**Available records:**
• • •
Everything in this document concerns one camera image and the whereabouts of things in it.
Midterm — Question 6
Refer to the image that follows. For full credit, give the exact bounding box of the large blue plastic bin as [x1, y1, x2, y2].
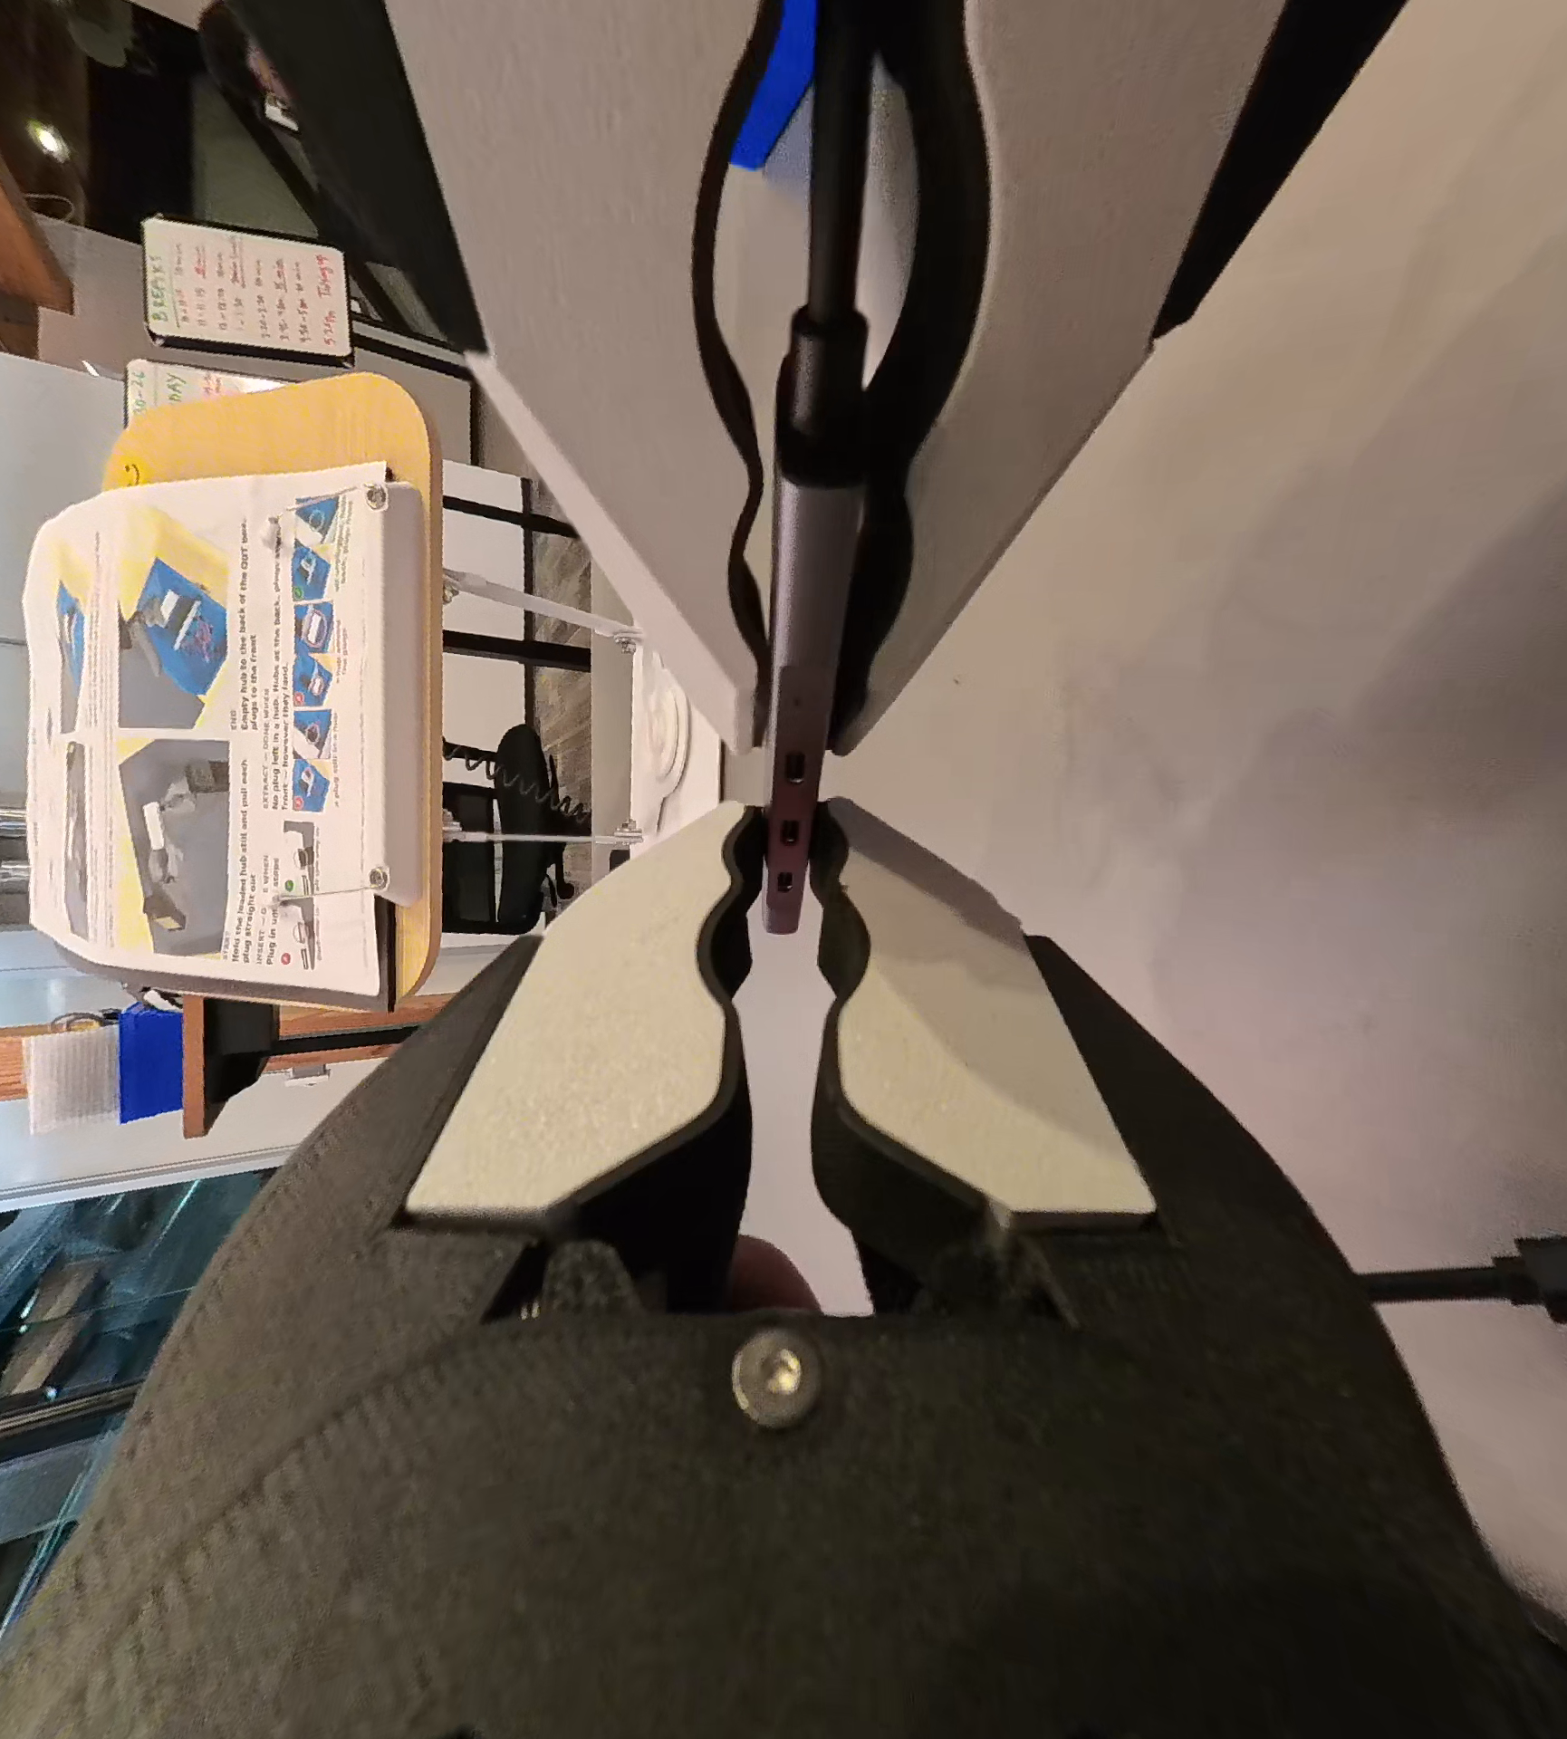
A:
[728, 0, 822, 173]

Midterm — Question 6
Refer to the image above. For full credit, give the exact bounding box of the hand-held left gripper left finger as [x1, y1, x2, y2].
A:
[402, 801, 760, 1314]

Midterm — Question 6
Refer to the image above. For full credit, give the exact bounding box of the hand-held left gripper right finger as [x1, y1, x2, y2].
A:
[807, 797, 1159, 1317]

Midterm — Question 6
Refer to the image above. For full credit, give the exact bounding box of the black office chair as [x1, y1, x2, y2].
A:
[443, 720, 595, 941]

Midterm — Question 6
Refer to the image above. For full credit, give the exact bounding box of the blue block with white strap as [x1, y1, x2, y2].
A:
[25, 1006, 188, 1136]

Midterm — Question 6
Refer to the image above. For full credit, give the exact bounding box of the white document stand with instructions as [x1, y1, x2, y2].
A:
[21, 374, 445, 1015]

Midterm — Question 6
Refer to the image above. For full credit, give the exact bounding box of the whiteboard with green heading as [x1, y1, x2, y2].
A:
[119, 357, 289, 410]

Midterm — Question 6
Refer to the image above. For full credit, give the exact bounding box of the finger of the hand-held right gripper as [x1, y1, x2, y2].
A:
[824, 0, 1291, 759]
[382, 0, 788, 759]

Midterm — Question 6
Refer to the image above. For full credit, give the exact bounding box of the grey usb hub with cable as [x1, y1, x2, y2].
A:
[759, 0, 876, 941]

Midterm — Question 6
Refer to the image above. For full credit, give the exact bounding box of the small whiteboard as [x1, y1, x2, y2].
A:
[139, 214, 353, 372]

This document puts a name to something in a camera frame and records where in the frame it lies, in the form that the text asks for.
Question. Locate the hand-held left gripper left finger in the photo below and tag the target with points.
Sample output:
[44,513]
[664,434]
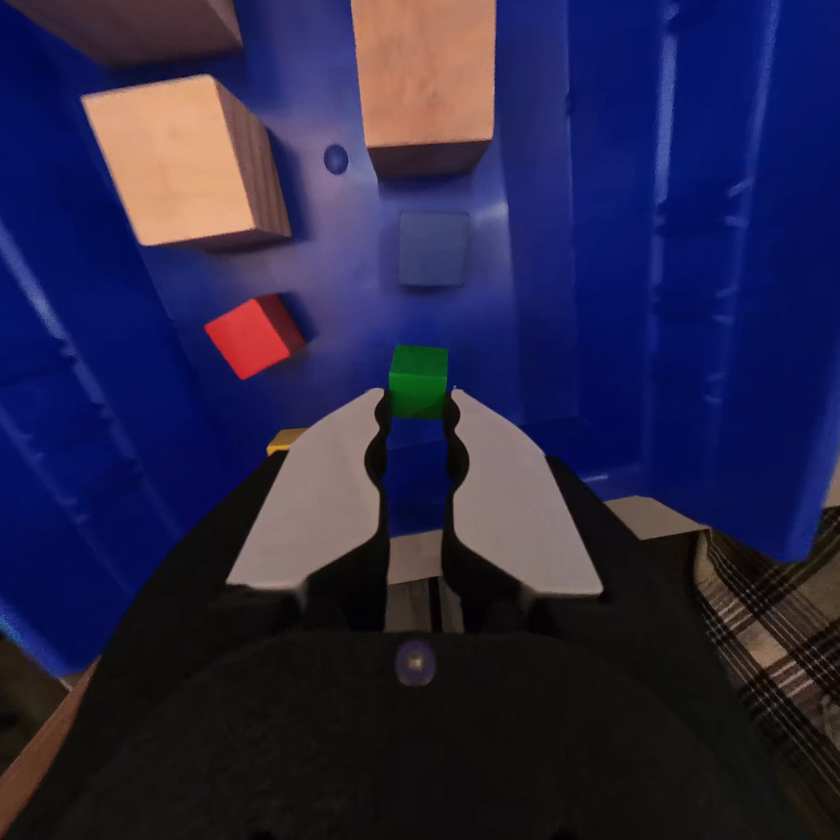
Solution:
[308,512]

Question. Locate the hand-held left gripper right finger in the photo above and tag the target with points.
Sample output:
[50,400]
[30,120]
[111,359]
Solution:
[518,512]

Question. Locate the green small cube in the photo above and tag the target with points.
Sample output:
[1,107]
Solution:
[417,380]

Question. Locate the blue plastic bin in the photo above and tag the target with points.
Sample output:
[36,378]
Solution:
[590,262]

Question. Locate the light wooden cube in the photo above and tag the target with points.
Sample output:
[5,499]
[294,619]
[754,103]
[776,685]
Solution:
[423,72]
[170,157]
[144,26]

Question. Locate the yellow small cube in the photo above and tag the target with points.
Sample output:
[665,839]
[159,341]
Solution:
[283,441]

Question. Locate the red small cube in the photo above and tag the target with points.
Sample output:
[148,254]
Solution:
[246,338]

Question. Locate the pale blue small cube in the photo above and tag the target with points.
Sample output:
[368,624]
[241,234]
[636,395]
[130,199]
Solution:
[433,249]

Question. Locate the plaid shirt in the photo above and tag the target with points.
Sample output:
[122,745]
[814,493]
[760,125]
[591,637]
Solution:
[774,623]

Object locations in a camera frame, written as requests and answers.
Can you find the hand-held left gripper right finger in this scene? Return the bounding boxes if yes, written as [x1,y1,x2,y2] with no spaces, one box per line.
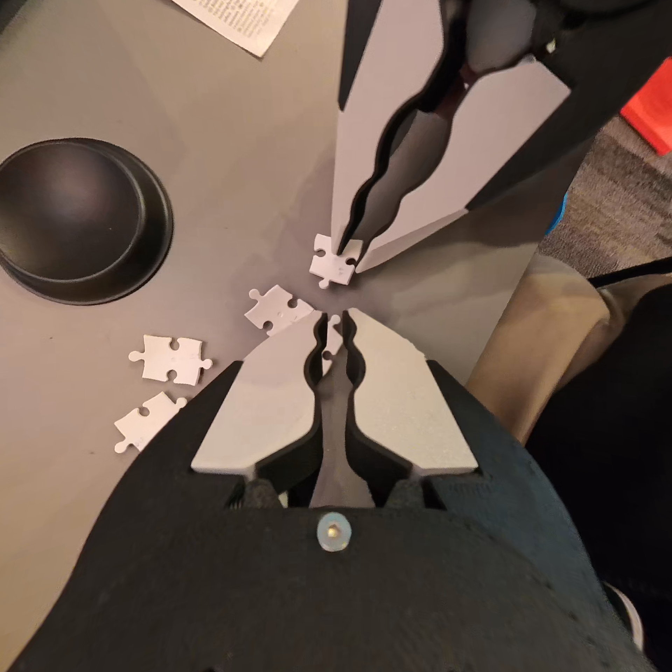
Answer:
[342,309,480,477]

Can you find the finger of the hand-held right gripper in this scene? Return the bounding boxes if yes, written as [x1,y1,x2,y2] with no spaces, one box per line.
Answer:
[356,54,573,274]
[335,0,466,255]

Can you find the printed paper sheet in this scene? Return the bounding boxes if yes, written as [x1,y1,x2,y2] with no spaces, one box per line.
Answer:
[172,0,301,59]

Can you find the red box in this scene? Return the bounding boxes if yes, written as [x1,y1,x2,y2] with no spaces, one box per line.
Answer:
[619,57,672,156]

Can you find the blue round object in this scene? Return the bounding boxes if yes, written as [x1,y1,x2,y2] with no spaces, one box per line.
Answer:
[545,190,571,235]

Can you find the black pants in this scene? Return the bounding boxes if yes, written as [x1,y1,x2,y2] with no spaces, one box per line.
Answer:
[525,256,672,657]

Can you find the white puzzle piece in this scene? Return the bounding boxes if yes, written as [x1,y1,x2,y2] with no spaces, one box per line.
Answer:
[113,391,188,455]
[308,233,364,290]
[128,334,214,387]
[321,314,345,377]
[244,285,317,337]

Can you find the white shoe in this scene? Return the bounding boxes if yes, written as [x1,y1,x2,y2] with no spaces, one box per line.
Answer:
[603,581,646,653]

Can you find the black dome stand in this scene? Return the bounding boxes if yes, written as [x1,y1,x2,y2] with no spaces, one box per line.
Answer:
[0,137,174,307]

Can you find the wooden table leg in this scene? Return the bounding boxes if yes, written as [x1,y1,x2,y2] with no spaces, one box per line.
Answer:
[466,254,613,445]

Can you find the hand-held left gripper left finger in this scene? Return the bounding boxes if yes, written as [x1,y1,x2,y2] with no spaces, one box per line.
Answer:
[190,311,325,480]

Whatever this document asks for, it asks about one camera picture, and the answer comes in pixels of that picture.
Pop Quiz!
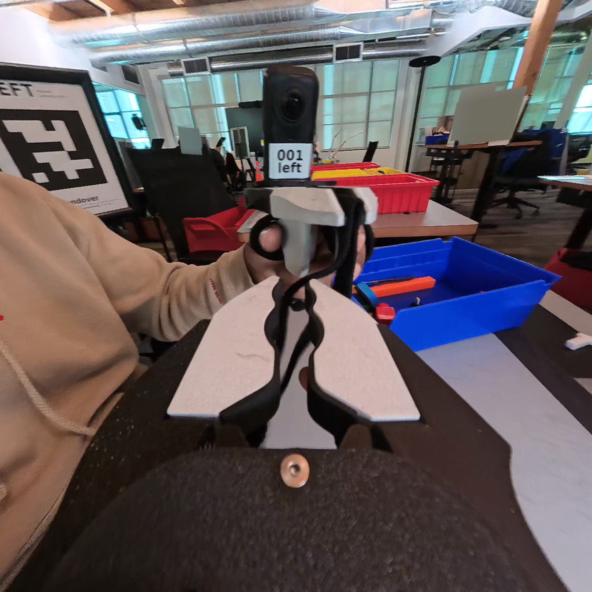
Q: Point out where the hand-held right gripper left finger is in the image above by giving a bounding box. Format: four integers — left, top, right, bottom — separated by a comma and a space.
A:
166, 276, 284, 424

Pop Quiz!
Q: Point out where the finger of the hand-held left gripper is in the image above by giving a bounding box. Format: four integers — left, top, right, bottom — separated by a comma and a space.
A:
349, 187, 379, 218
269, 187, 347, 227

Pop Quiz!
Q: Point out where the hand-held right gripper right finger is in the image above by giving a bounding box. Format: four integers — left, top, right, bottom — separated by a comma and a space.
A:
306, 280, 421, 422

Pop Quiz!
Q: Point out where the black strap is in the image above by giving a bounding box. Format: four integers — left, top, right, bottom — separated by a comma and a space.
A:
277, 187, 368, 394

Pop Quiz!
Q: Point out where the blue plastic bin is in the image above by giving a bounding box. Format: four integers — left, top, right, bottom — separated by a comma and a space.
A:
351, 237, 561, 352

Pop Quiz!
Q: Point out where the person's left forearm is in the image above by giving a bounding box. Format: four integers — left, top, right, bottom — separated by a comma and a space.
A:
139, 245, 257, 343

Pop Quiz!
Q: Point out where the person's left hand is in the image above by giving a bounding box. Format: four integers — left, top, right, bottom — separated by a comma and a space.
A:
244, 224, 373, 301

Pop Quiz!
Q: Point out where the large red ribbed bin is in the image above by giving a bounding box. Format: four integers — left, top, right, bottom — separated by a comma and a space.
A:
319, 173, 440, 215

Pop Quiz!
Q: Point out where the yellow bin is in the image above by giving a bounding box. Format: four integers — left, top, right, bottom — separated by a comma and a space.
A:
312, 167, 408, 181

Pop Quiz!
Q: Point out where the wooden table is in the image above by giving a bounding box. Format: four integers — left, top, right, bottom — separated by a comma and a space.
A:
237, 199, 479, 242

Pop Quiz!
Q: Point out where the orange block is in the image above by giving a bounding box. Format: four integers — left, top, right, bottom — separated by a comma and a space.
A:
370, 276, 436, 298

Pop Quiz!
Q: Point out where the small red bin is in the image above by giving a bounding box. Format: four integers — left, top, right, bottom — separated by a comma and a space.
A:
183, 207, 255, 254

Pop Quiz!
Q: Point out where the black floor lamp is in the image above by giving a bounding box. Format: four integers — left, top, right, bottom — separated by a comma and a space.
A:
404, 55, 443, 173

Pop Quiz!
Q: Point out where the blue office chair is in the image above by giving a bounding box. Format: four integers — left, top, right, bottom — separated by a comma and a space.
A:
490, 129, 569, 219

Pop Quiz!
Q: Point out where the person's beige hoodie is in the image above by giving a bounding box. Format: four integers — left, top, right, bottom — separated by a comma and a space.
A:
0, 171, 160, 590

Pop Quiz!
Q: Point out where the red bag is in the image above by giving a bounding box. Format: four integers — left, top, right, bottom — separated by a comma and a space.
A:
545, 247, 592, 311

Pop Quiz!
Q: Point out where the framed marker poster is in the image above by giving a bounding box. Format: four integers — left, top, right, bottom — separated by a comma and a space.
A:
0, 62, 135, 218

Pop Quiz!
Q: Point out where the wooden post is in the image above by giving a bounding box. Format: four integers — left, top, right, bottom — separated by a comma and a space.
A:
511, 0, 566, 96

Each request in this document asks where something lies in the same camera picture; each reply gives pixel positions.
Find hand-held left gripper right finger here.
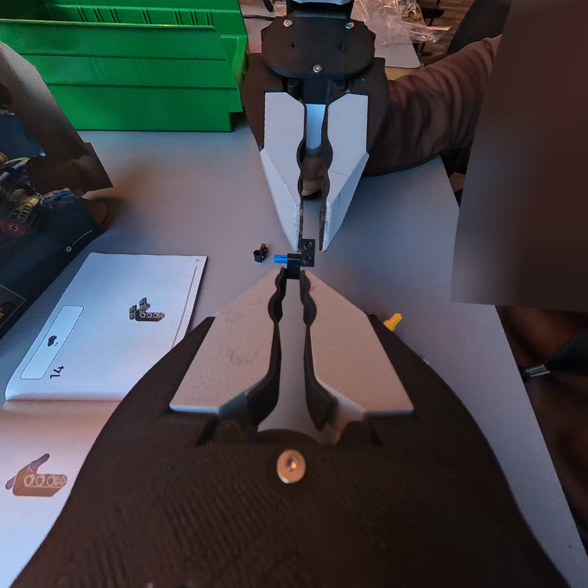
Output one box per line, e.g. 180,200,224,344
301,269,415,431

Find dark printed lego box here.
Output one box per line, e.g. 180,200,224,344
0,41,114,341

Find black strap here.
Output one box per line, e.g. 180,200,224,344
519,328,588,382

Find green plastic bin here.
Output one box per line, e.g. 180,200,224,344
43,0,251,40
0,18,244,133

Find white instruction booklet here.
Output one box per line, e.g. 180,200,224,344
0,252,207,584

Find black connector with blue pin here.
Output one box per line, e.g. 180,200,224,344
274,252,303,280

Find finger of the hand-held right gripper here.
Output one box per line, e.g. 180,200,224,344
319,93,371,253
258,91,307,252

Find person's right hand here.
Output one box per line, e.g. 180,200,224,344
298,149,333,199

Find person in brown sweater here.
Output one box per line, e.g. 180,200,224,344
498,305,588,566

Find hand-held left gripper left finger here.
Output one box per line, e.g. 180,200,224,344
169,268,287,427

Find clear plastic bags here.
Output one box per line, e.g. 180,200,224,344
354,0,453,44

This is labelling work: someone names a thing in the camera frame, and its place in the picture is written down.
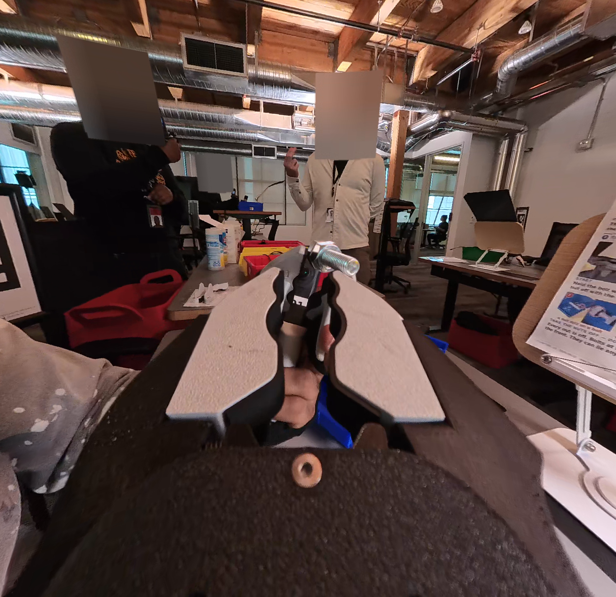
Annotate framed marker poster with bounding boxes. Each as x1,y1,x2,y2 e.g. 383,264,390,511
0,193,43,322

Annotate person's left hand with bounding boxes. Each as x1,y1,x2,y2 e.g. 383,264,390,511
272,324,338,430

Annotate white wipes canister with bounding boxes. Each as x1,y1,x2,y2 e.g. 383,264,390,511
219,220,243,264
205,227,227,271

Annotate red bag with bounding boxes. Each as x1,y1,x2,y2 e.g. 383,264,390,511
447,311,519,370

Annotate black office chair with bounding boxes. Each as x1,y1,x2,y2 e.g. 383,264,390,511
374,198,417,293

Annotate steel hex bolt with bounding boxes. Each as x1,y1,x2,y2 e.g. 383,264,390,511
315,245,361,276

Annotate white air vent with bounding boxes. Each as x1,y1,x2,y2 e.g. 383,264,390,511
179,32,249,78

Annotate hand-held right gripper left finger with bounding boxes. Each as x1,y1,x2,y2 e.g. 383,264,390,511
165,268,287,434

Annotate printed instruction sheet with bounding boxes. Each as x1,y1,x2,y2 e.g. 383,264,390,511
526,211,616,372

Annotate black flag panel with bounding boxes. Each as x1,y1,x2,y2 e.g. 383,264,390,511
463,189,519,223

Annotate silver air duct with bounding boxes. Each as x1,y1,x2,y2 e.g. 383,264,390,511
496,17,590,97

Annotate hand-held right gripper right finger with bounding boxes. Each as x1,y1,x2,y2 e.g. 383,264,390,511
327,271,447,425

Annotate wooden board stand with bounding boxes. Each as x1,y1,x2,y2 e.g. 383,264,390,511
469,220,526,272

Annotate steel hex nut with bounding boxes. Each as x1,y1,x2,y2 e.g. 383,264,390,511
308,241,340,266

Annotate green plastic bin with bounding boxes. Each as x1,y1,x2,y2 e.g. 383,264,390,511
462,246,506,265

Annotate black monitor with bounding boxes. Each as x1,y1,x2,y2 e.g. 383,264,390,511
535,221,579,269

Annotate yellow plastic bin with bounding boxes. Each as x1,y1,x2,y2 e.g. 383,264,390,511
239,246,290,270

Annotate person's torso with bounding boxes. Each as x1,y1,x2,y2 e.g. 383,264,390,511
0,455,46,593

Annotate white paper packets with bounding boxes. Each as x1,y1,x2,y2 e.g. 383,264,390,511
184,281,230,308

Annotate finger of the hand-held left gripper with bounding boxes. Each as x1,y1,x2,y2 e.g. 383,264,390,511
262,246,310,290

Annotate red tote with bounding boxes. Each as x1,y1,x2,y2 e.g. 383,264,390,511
• • •
**Work instructions:**
Using the data above, return each line that includes the word "small".

**Solved problem:**
Refer to the image above. For full credit, give the exact bounding box of the small whiteboard as [x1, y1, x2, y2].
Question. Locate the green small cube in the photo above and tag the target with points.
Question. Locate the yellow small cube in the photo above and tag the target with points.
Question. Locate the red small cube in the photo above and tag the target with points.
Question. Locate the pale blue small cube in the photo above and tag the target with points.
Q: Point out where the small red bin is in the image above by giving a bounding box. Format: four integers — left, top, right, bottom — separated by a comma and a space.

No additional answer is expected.